Because you want to be loved, you want the relationship to
work, you need your partner's approval... these are signs you
may be in a fused relationship... what seems like a secure and loving partnership
is one based on fear and other people's expectations.
Sometimes the
expectations are yours.
Often we grow up influenced by how our parents acted, and we
bring this into the new relationship. So our
expectations are actually our parents
This is
referred to by Toby Bobes and Barbara Rothman as The
Crowded Bed*. What we bring to the relationship includes
our history, our parent's and grandparent's and
great-grandparent's history.
How well do you know your partner
One partner of a couple I was counselling (details are
disguised to give confidentiality) let it known in the first
session that had he known in the beginning his partner was a
believer in capital punishment he would never have hooked up
with her.

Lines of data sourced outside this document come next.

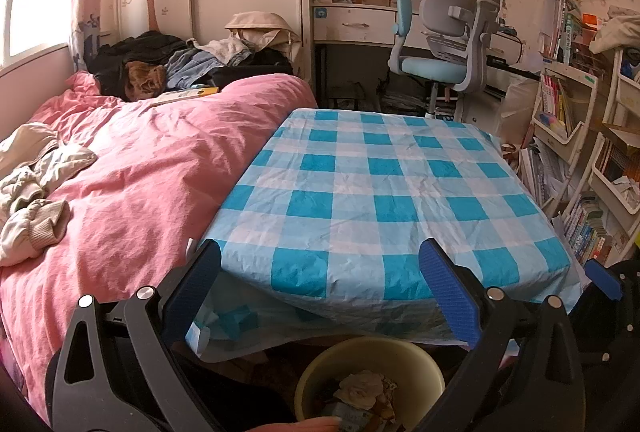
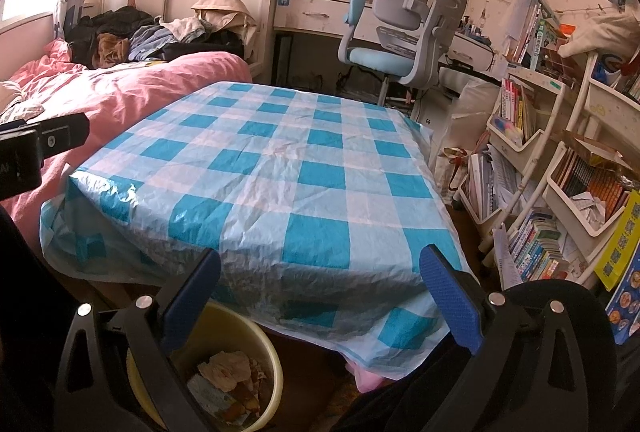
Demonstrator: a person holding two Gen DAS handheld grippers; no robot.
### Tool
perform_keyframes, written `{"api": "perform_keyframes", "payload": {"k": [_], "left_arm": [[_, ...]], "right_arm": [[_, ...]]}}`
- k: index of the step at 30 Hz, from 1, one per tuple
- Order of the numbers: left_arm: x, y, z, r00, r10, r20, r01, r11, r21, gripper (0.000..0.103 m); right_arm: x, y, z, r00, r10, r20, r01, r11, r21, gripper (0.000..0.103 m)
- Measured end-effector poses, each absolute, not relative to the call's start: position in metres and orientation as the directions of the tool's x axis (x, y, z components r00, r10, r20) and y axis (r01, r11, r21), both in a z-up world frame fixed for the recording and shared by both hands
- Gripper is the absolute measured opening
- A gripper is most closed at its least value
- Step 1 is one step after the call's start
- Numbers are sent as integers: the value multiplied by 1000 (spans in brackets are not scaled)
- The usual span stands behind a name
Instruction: Collect trash
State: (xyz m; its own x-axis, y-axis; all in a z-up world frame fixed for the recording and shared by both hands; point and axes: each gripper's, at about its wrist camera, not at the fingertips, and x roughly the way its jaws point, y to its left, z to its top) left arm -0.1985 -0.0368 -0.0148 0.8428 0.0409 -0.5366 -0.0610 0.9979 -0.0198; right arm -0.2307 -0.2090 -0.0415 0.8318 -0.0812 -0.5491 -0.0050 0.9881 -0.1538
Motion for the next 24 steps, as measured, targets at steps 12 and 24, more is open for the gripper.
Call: {"api": "perform_keyframes", "payload": {"k": [12,24], "left_arm": [[-198,-37,-15,842,42,-538,-63,998,-19,96],[-199,-38,-15,841,43,-539,-62,998,-18,96]], "right_arm": [[-231,-209,-41,831,-80,-550,-8,988,-155,95],[-231,-210,-41,831,-81,-551,-8,988,-156,95]]}}
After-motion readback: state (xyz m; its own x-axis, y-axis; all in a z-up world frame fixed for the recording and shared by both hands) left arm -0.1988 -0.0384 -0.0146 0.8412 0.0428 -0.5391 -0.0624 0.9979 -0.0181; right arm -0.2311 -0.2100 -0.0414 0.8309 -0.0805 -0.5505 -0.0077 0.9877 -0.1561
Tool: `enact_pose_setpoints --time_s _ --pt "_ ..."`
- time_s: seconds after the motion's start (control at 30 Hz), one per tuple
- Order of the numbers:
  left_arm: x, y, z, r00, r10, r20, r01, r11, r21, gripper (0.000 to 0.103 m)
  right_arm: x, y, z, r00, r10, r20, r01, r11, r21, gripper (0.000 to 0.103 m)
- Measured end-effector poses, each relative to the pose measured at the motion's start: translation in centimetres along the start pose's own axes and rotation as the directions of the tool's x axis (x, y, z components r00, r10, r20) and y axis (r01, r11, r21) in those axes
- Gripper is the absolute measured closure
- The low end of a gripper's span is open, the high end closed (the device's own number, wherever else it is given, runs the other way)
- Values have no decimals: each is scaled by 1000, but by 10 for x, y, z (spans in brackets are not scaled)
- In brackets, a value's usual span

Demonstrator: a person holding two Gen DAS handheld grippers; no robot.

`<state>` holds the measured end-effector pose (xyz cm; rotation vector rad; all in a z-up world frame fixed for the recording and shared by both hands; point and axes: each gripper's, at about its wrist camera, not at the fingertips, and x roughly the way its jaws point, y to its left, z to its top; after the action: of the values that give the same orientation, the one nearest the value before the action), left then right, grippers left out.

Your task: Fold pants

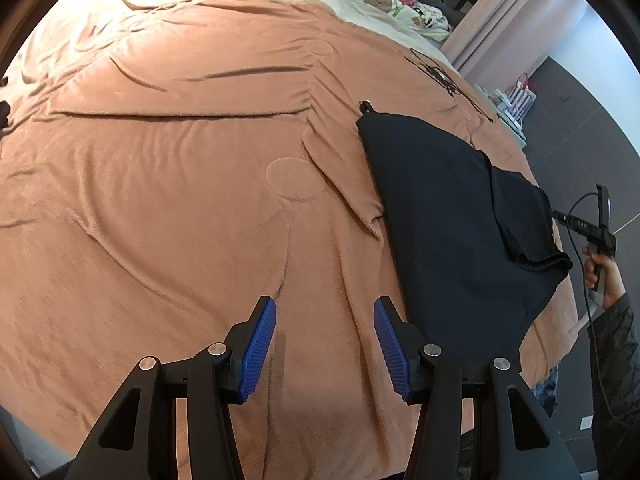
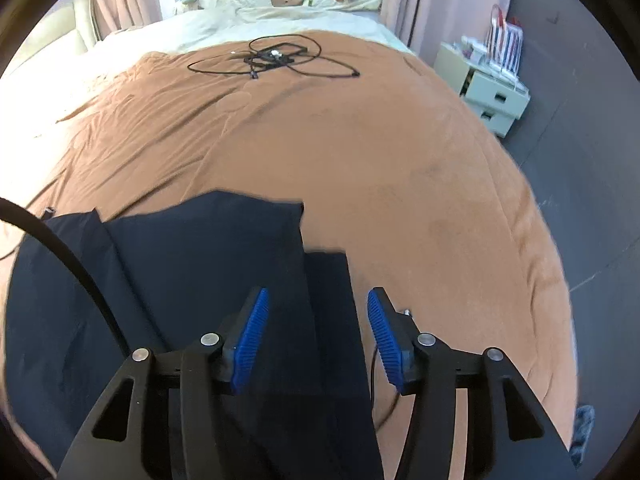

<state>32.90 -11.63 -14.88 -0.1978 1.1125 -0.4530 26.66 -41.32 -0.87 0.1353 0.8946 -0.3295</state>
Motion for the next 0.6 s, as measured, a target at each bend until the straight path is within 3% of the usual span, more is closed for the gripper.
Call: enact_pose_setpoints --time_s 0.2,0.27,0.33,0.37,0.43,0.6 --pt "-2 -4 -4 1000 -6 2 6 1000 7 49 17 2 -26 995 24 -99 -28 999 -37 55" --pt "-4 -5 -6 1000 -6 4 6 1000 9 49 19 1 -29 991 40 -125 -45 998 -37 71" --pt "-5 -6 -8 1000 -6 3 6 1000 8 49 21 3 -31 990 42 -134 -48 998 -42 79" --pt "-5 -6 -9 1000 -6 3 6 1000 7 49 21 1 -30 989 43 -139 -49 998 -41 90" --pt "-5 -7 -11 1000 -4 0 4 1000 7 49 20 -1 -27 990 32 -134 -36 999 -32 98" --pt "-8 -11 -13 1000 -3 3 3 1000 12 49 0 -1 -26 993 -8 -118 3 999 -49 101"
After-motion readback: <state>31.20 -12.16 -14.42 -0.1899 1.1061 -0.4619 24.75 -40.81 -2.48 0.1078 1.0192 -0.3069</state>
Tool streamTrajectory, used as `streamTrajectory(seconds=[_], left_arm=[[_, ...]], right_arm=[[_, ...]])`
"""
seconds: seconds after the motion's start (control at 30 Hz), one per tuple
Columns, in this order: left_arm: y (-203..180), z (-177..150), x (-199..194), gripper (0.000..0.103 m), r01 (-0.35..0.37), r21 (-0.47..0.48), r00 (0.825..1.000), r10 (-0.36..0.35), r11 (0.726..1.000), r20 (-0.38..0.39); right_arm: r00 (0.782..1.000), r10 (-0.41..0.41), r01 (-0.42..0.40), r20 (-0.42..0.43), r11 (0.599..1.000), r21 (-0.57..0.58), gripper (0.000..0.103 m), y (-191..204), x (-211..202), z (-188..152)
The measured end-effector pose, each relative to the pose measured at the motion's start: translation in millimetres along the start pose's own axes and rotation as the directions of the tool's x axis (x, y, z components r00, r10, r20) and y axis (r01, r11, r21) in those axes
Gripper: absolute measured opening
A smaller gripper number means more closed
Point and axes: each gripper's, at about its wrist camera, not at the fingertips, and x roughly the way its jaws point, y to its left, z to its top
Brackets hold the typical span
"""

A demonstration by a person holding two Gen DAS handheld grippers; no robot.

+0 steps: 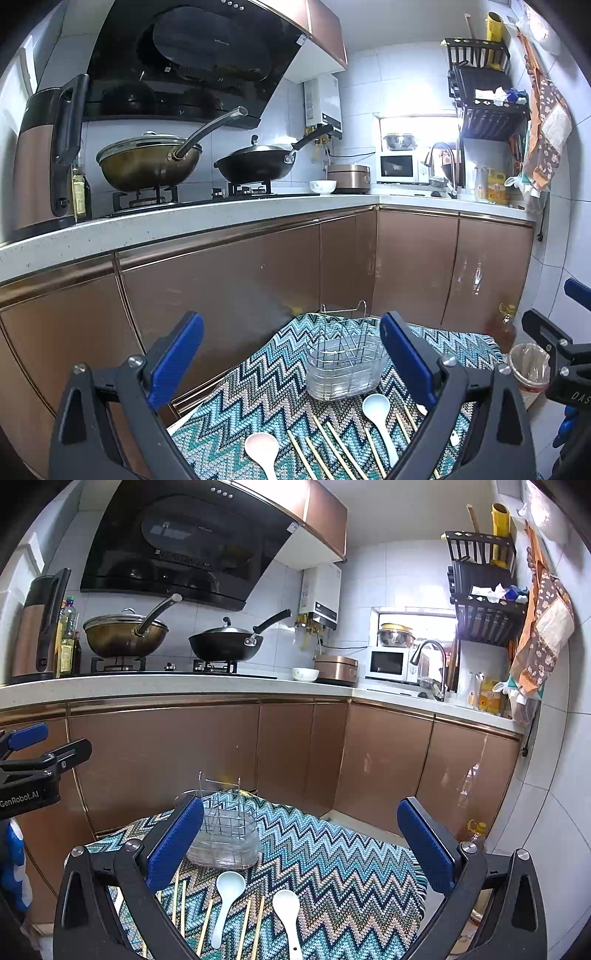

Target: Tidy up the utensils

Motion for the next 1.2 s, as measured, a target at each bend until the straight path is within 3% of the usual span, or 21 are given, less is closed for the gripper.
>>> streamTrajectory(seconds=[0.67, 1.2], left_arm=[[-1.2, -1.1, 2.8, 0.096, -0.07, 0.031, 0.998, 0.07, 0.997, -0.002], [-1.2, -2.9, 3.5, 0.096, -0.078, 0.037, 0.997, 0.077, 0.996, 0.016]], right_arm=[[1.0, -0.011, 0.011, -0.004, 1.0, 0.014, 0.103, -1.4, 2.6, 0.5], [0.999, -0.033, 0.032, 0.025, 0.998, 0.048, 0.103, -4.0, 0.7, 1.1]])
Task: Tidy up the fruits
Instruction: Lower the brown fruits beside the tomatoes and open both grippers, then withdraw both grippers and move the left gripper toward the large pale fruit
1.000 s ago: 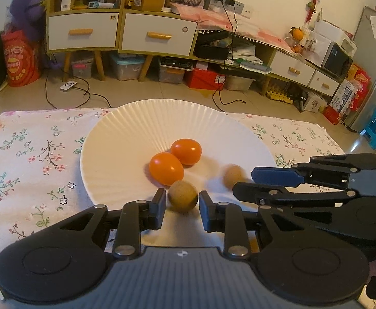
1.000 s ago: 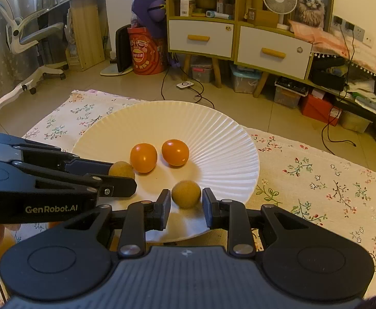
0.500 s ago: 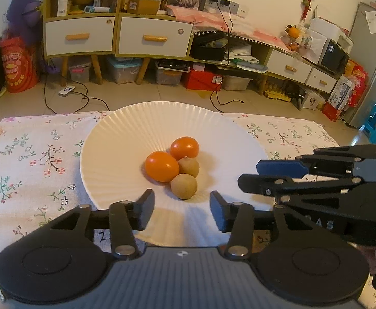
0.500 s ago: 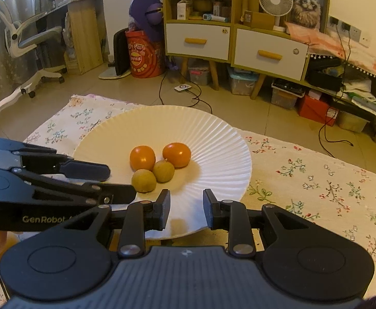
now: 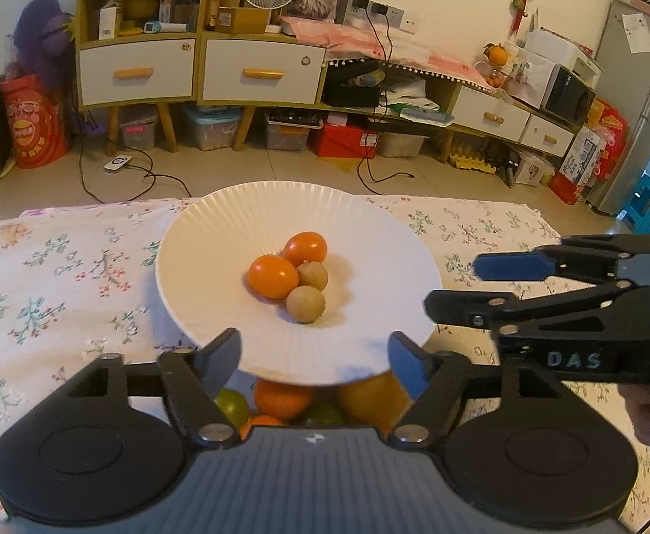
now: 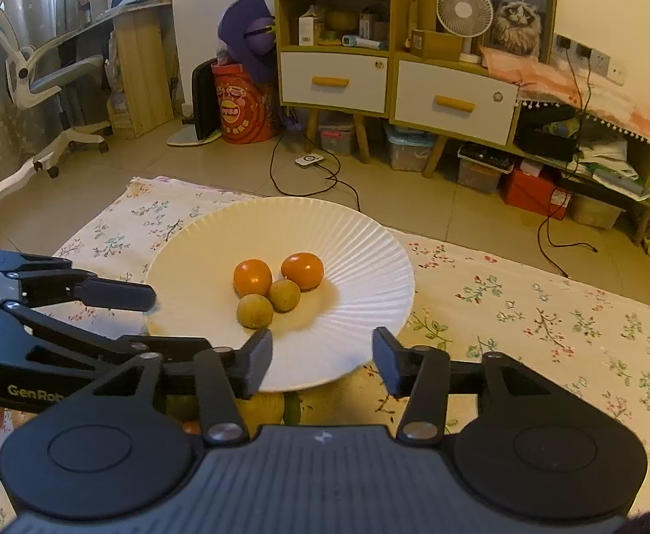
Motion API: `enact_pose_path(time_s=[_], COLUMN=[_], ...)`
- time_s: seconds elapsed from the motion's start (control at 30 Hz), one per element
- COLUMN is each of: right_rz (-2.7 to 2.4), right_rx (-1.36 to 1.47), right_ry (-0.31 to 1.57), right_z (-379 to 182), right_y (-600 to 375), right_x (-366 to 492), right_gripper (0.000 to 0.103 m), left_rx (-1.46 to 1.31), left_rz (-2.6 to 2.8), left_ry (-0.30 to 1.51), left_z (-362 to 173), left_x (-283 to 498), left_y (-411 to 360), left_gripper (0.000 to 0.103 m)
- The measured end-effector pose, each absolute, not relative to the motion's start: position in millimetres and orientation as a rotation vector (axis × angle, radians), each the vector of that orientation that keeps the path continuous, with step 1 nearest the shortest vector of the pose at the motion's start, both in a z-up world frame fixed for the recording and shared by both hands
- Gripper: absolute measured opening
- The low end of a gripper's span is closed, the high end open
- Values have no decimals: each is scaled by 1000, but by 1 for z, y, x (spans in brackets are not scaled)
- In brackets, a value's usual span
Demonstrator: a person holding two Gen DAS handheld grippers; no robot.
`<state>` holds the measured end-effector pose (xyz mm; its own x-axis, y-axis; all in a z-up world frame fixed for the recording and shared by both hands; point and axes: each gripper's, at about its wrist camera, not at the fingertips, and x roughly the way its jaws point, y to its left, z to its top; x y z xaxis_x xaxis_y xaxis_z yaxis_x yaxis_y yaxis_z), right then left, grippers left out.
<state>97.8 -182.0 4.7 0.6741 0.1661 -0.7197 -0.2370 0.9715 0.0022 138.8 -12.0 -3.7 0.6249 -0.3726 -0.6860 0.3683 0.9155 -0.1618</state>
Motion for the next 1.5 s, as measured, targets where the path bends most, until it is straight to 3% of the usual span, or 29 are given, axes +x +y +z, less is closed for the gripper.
enact_pose_path(time_s=[0.27, 0.57, 0.97, 1.5], right_rz=[221, 221, 214, 218], right_rx=[-112, -72, -117, -151], right_ry=[835, 839, 820, 814], right_z=[4, 14, 14, 2], right_y=[-181, -181, -172, -167], right_x=[76, 60, 43, 25], right_gripper=[66, 75, 91, 96], left_rx=[53, 69, 107, 148], left_rz=[-429, -428, -384, -349], left_ry=[795, 797, 786, 824], left_z=[-3, 5, 8, -11], left_x=[118, 97, 76, 50], left_y=[-8, 3, 25, 51], left_gripper=[75, 82, 84, 84])
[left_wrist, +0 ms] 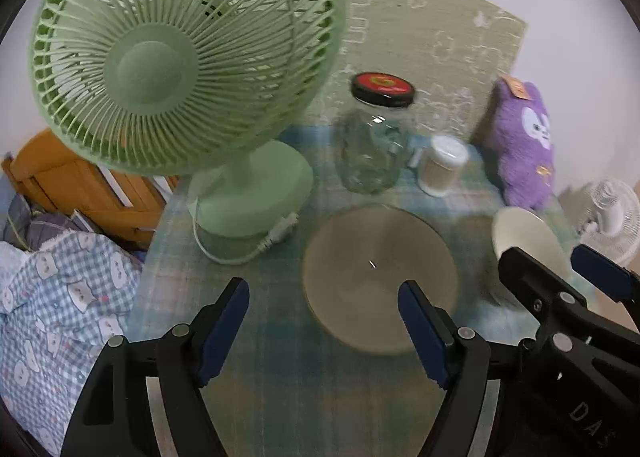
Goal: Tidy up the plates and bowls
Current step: 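Move both grippers to the cream bowl beside the green fan, then grasp the rim of the bowl beside the fan with both grippers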
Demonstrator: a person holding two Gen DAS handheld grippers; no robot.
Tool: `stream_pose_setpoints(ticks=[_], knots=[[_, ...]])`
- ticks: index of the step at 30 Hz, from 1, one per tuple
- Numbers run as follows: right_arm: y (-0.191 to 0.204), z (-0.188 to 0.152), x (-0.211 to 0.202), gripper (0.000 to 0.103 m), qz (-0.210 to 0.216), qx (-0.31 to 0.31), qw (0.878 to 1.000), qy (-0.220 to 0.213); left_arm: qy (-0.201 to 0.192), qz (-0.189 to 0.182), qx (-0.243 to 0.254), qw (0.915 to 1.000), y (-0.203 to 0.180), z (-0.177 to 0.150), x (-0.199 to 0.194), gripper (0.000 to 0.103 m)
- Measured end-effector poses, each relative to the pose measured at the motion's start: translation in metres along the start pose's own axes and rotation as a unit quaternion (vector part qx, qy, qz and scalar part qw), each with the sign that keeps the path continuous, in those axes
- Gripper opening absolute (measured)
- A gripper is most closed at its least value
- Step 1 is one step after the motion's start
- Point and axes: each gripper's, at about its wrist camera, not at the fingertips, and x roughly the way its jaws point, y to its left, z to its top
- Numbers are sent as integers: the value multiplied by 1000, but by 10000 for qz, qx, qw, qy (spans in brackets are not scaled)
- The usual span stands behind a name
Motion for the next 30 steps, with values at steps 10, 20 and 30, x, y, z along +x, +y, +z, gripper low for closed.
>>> stream_pose_setpoints(ticks=[10, 20, 30], knots=[[12, 11, 54, 78, 445, -85, 9988, 195, 78, -256, 242, 9993, 0, 13, 49, 78], [15, 6, 99, 44, 143, 9, 9981, 596, 464, -249, 299, 9982, -4, 8, 83, 50], [21, 2, 109, 23, 108, -29, 9974, 716, 532, -42, 252, 9983, 0, 7, 88, 34]])
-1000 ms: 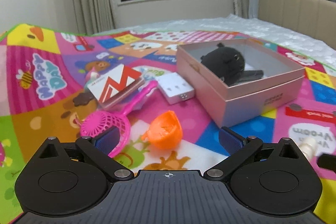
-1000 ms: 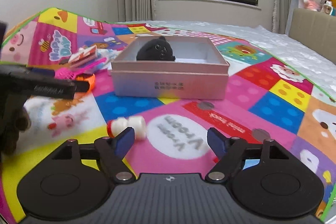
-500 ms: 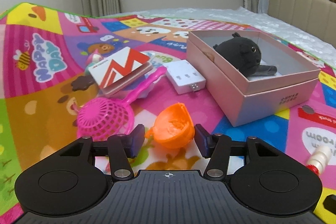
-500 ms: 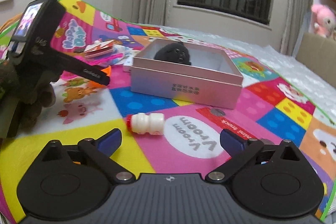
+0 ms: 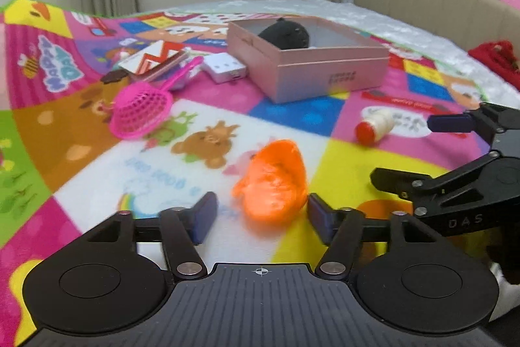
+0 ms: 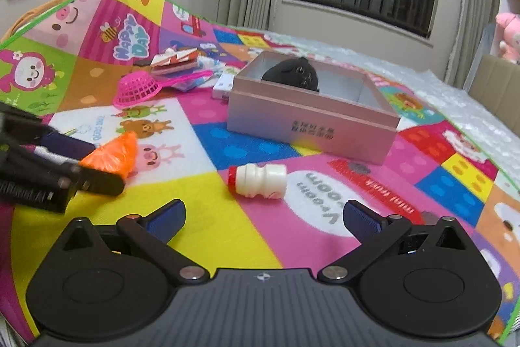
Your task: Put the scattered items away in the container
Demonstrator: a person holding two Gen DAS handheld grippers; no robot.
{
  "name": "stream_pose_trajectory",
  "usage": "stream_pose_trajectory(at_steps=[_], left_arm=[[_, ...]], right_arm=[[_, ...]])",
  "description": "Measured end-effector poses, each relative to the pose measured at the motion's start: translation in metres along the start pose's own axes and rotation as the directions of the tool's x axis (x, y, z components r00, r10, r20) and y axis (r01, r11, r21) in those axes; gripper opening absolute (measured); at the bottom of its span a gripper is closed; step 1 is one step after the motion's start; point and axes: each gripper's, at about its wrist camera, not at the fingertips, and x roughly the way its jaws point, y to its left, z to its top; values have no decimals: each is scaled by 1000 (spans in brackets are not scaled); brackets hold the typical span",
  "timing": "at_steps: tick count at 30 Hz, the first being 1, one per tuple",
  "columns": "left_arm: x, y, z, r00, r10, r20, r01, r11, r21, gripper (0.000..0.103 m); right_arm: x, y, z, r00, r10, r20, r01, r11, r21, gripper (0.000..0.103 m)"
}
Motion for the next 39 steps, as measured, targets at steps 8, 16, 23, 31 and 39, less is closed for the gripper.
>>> stream_pose_trajectory(at_steps=[8, 16, 23, 31, 39], left_arm=[[3, 22, -1, 991, 132, -9, -132, 989, -68, 95], [-9, 31, -6, 992, 128, -11, -129, 985, -114, 99], [-17, 27, -7, 996, 87, 7, -85, 989, -124, 100], [-18, 8, 1, 998, 46, 37, -43, 996, -73, 101], [3, -13, 16, 993, 88, 78, -84, 995, -53, 89]], right_arm=[[11, -11, -19, 999, 43, -26, -38, 984, 176, 103], [7, -9, -4, 998, 57, -17, -55, 993, 100, 103], [16, -9, 15, 1000, 26, 11, -27, 997, 66, 87], [28, -4, 23, 998, 49, -37, -49, 999, 5, 43], [-3, -11, 11, 1000, 12, -13, -12, 1000, -3, 43]])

They had been in a relationship for ten years.
The proposal
I put to them that they sit down regularly and talk about what
they believe in and what they want out of their relationship
resulted in each person saying that they thought it was
obvious simply because they were together for so long.
They stopped
coming to counselling after three sessions. I don't know
whether they gave up trying, separated or resolved their
issues. My guess is they either gave up trying to live
better together and continued arguing and feeling bad until
they separated. Resolving their issues seemed the least
expectant outcome.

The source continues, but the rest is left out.